The move is a significant boost for Boris Johnson amid warnings by Conservative ministers that they risked splitting the Brexit vote.

“We’ve decided ourselves that we absolutely have to put country before party and take the fight to Labour,” Mr Farage said.

The Brexit Party leaders had previously warned the Tories that it would stand in 600 constituencies unless Boris Johnson abandoned his Brexit deal with Brussels.

However, his offer of a “Leave alliance” electoral pact with the Conservatives was rejected by the Tories.

Mr Farage said he still believed the Withdrawal Agreement negotiated with Brussels would not deliver “the Brexit we voted for” in the 2016 referendum.

However, he said he had been encouraged by statements by Mr Johnson at the weekend saying he would not extend the planned transition period beyond the end of 2020 and that he would seek a “super Canada plus” style free trade agreement with the EU.

General election 2019 poll of polls
(PA Graphics)

Mr Farage said: “Last night, I weighed up Boris’s promises, and is he going to stick to them against the threat particularly in the South and the South West that we let in a lot of Remainer Liberal Democrat MPs?

“I think our action, this announcement today, prevents a second referendum from happening.

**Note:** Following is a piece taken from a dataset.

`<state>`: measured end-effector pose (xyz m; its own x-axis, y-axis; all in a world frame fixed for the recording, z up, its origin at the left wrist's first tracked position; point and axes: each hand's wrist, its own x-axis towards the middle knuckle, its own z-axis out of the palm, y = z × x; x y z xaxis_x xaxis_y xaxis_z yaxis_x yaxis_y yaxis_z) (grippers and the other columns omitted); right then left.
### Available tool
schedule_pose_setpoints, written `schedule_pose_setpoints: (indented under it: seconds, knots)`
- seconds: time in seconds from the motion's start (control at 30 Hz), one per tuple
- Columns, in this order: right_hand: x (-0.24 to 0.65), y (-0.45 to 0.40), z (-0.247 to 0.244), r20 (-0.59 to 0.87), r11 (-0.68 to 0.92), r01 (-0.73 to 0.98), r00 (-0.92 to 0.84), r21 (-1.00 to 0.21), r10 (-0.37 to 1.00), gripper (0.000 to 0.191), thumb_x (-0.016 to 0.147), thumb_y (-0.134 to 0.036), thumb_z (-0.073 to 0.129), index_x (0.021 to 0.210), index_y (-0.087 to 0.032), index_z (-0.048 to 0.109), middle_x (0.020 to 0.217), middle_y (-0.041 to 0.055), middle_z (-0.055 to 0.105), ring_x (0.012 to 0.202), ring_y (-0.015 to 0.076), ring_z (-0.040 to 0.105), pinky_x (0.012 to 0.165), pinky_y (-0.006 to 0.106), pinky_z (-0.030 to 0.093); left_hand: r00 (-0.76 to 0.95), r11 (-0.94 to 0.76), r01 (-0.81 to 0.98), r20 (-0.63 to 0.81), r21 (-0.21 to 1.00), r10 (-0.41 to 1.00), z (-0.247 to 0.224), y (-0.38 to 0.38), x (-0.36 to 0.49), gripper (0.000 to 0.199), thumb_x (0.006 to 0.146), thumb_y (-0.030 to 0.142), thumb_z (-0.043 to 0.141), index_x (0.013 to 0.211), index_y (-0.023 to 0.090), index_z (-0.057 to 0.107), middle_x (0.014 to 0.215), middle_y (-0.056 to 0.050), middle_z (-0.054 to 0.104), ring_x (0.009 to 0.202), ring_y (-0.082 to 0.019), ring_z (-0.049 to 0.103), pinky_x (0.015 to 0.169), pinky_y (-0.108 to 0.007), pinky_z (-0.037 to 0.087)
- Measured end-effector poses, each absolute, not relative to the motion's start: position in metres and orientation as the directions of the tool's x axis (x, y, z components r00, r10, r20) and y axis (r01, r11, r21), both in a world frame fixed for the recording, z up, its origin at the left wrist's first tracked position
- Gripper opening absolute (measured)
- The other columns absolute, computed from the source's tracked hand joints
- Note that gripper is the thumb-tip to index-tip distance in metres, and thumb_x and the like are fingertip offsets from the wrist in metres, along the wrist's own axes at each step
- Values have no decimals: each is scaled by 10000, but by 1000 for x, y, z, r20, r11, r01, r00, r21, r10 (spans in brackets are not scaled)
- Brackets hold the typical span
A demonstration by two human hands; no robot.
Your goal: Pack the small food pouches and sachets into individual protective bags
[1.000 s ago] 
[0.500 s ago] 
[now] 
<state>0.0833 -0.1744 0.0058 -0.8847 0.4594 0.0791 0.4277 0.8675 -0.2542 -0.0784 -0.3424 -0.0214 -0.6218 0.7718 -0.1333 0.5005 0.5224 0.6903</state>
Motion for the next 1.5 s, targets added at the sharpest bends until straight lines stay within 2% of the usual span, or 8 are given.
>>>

“And that to me, I think right now, is the single most important thing in our country.

“So in a sense we now have a Leave alliance, it’s just that we’ve done it unilaterally.”

Mr Johnson, on the campaign trail in Wolverhampton, welcomed Mr Farage’s decision.

He told reporters that he had “absolutely not” called the Brexit Party leader to agree a deal.

Prime Minister Boris Johnson steps behind the bar to pull a pint as he meets with military veterans at the Lych Gate Tavern in Wolverhampton
Boris Johnson steps behind the bar to pull a pint at the Lych Gate Tavern in Wolverhampton (Stefan Rousseau/PA)

“I’m glad that there’s a recognition that there’s only one way to get Brexit done and that’s to vote for the Conservatives,” he said.

Mr Farage had faced pressure from within the Brexit Party to back down amid fears that it could jeopardise the chances of leaving the EU by splitting the pro-Brexit vote.

His long-time ally – millionaire backer Arron Banks – had announced plans for a tactical voting app which would have urged voters in hundreds of constituencies to support the Tories.

On Monday, Mr Banks praised what he said had been a “brilliant decision” by his old friend.

“We will campaign hard to return Tory and Brexit party MPs! Nigel Farage putting country before party,” he tweeted.

Other opposition parties, however, were swift to condemn the move.

Labour Party chairman Ian Lavery said: “This is a Nigel Farage and Boris Johnson alliance with Donald Trump to sell out our country and send £500 million per week from our NHS to US drugs companies.

“We urge voters to reject this Thatcherite 1980s tribute act, which would lead to more savage Tory attacks on working class communities.”

Liberal Democrat leader Jo Swinson tweeted: “The Conservative Party are the Brexit Party now.”

Scottish First Minister Nicola Sturgeon said: “Any form of Brexit that is acceptable to Nigel Farage will be deeply damaging for Scotland.”